Neue Funktion für den Gründer und Internationalisierung
Bei solchen Zahlen dürfte klar sein, dass Gymshark längst nicht mehr aus der Garage, geschweige denn aus dem Kinderzimmer von Ben Francis betrieben wird. Erst kürzlich eröffnete das Unternehmen ein neues Headquarter in Solihull, rund 16 Kilometer südlich von Birmingham. Und auch die Funktion von Ben Francis hat sich verändert. Seit Mitte 2017 ist er nicht mehr CEO, sondern Chief Brand Officer von Gymshark und steht damit den Teams Produkt, Innovation, Kreation, Marke vor. Damit könne er sich wieder voll auf die Leidenschaft für die Marke konzentrieren. Gleichzeitig hat er sich zu einer echten Personal Brand entwickelt. Seinem Instagram-Account folgen 137.000 Menschen, seinen Youtube-Kanal haben knapp 60.000 Fans abonniert und er trifft sich mit Personen wie Podcaster Tim Ferris. Gegen die offiziellen Kanäle der Brand kommt er dann aber doch noch nicht an: Der Instagram-Account von Gymshark kommt auf 2,2 Millionen Abonnenten, Facebook zählt knapp 1,5 Millionen Fans, bei Youtube sind es über 170.000.

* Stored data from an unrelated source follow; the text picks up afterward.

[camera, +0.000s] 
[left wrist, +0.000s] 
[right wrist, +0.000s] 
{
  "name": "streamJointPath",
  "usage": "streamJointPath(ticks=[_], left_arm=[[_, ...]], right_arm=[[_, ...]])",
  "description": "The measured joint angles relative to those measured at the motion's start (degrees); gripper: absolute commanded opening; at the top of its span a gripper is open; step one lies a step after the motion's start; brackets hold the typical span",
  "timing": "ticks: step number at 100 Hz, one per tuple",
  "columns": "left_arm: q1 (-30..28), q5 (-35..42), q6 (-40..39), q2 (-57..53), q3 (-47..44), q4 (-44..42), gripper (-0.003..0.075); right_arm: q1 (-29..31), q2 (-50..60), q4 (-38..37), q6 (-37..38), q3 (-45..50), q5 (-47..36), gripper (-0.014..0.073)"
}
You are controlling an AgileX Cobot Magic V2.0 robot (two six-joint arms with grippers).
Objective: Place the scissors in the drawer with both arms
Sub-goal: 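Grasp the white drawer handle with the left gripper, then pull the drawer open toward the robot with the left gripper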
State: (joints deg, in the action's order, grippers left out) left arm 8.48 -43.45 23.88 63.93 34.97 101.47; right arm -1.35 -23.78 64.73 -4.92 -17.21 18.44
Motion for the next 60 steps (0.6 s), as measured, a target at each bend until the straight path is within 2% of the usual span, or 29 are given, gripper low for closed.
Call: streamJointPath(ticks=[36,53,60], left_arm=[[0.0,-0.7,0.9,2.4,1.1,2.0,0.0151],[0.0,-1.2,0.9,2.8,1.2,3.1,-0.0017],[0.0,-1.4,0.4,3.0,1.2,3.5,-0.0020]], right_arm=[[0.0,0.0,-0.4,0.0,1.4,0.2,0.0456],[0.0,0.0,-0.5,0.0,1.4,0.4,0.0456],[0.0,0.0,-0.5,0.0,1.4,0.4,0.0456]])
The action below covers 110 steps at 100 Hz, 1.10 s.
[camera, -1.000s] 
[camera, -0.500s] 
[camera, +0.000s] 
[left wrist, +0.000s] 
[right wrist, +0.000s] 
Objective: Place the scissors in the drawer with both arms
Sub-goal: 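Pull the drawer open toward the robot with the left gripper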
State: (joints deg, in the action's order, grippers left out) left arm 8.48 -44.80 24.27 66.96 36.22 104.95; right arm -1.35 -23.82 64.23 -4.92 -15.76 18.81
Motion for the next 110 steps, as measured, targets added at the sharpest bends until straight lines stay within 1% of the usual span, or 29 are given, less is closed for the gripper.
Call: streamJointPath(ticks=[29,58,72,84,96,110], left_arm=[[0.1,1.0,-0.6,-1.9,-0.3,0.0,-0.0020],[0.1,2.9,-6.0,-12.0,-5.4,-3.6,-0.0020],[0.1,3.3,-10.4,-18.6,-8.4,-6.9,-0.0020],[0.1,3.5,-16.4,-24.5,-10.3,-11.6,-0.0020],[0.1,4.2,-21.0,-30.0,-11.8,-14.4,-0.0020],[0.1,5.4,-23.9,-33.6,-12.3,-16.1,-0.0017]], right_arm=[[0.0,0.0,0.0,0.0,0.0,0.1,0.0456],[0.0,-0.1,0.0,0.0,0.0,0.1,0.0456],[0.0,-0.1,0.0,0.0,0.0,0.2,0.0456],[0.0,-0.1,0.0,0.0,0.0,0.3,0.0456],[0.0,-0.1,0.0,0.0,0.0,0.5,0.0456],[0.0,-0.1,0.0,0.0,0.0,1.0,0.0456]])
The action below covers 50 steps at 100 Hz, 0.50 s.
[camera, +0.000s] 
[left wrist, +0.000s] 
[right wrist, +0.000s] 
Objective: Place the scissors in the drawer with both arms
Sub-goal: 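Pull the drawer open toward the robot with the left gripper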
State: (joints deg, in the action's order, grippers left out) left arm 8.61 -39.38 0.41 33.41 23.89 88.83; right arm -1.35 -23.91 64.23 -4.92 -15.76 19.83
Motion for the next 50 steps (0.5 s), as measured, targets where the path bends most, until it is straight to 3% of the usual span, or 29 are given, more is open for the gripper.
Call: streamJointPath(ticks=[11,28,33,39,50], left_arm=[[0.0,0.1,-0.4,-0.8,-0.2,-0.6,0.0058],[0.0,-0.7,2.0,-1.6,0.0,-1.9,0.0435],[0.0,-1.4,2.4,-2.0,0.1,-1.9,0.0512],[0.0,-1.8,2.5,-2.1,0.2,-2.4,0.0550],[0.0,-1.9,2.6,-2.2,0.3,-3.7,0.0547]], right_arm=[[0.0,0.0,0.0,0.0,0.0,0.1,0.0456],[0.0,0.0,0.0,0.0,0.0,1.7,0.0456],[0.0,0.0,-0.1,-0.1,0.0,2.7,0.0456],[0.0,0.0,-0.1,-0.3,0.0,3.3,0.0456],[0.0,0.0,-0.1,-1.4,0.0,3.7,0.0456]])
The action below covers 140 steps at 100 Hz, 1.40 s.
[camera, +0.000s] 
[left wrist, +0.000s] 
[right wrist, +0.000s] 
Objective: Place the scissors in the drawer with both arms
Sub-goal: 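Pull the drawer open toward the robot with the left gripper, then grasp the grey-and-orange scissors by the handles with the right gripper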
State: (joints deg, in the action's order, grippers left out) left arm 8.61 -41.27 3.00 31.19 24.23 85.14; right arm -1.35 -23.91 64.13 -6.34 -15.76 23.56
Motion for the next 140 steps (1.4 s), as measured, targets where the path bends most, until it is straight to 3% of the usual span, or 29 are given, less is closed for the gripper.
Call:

Während sich der Zielmarkt von Gymshark in der Anfangszeit vor allem in Großbritannien befand, expandiert das Unternehmen seit einiger Zeit ins Ausland – und hat hier vor allem die USA im Blick. Mit weltweiten Besuchen auf Messen, Pop-Up-Store-Events in Los Angeles und eigene Kollektionen für reichweitenstarke Athleten aus dem Ausland wie Nikki Blackketter scheint das ziemlich gut zu gelingen: US-Promis wie Schauspielerin Emma Roberts und Shay Mitchell sind bereits mit Gymshark-Klamotten unterwegs. Und auch Deutschland hat die Company im Visier. Nach der Teilnahme an der Fitness-Messe Fibo im vergangenen Jahr verkündete das Unternehmen die Zusammenarbeit mit Influencern wie Inscope21 und Tim Gabel.